Eun-Jung Lee courtesy galerie Crous Beaux-arts

Le décor est minimaliste, voire inexistant. Sans doute troublerait-il davantage qu’il ne soutiendrait les personnages d’Eun-Jung Lee dans leurs prouesses d’équilibristes, leurs parties de billes ou autres échanges plus étranges. De la pointe du crayon ou du fusain, parfois accompagnés de pastels, l’artiste vient coucher avec douceur et légèreté sur le papier le fruit de ses rêveries, de son imagination mais aussi de réminiscences empruntées à sa tendre jeunesse. «  Dans mon enfance, j’ai passé des heures à jouer à la balançoire dans un parc appelé Lapin, raconte la jeune femme. Ce souvenir m’a amenée à travailler sur la notion d’équilibre et de déséquilibre à partir de cette question  : peut-on trouver l’équilibre parfait en étant sur une balançoire  ? Renversés, à l’envers ou à l’endroit, nous ne sommes toujours qu’en déséquilibre » En témoignent joyeusement dans son Personnage décliné, une écolière en uniforme et ses clones qui défient les lois de l’apesanteur et s’amusent à grimper sur les épaules les uns des autres jusqu’à atteindre des cimes improbables. Dans d’autres dessins, l’humain et des situations empruntées au quotidien côtoient l’irréel et le fantastique, font bon ménage avec ses souvenirs sublimés, le tout évoluant «  dans l’espace en mouvement  » et paraissant «  insaisissable  ».
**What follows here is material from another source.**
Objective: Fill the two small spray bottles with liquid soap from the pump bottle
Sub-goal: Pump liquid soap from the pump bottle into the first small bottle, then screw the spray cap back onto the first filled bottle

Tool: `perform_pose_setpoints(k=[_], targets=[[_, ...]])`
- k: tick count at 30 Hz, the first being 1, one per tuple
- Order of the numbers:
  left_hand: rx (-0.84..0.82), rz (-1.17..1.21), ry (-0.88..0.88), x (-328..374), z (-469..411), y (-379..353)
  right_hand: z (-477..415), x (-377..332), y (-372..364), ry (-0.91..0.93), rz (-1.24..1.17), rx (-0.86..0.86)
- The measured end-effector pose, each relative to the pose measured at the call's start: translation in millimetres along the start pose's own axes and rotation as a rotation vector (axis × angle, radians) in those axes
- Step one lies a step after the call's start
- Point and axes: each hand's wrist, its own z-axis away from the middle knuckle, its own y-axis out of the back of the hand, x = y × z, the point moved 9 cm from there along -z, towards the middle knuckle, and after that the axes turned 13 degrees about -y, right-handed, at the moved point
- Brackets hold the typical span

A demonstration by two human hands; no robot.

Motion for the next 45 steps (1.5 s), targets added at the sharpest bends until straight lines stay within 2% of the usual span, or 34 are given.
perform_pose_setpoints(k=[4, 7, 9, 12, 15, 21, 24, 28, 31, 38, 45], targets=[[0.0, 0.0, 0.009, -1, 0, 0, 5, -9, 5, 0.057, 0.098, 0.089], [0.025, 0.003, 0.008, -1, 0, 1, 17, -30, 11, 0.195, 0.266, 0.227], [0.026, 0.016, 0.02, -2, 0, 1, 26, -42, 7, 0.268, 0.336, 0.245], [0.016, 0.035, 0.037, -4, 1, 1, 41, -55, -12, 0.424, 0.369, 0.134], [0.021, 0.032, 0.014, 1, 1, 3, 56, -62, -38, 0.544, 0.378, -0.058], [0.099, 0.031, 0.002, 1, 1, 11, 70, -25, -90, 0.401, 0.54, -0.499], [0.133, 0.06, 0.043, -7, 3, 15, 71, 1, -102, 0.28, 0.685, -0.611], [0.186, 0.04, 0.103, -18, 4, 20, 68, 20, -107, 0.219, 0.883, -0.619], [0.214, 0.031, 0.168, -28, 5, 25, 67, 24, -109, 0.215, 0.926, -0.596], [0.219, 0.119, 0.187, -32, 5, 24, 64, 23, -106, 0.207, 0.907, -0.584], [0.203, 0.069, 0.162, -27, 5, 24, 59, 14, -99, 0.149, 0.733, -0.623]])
Si elle s’inspire parfois de photos ou d’images puisées dans des magazines, l’artiste précise dessiner «  principalement à partir de mes souvenirs, de notes prises ou directement de ce que je vois  ». «  Je me nourris de mon imaginaire, poursuit-elle. La réalité n’a plus de place dans cet espace transformé, fictif, mis en scène selon l’idée que je me fais d’un équilibre dans le déséquilibre.  »

Née en Corée du Sud il y a 28 ans, Eun-Jung Lee a d’abord étudié les Beaux-Arts à Séoul avant de rejoindre Paris, en 2007, pour y poursuivre sa formation artistique. La jeune femme vit et travaille aujourd’hui dans la capitale française où elle prépare un master à Paris-VIII. C’est sa deuxième exposition.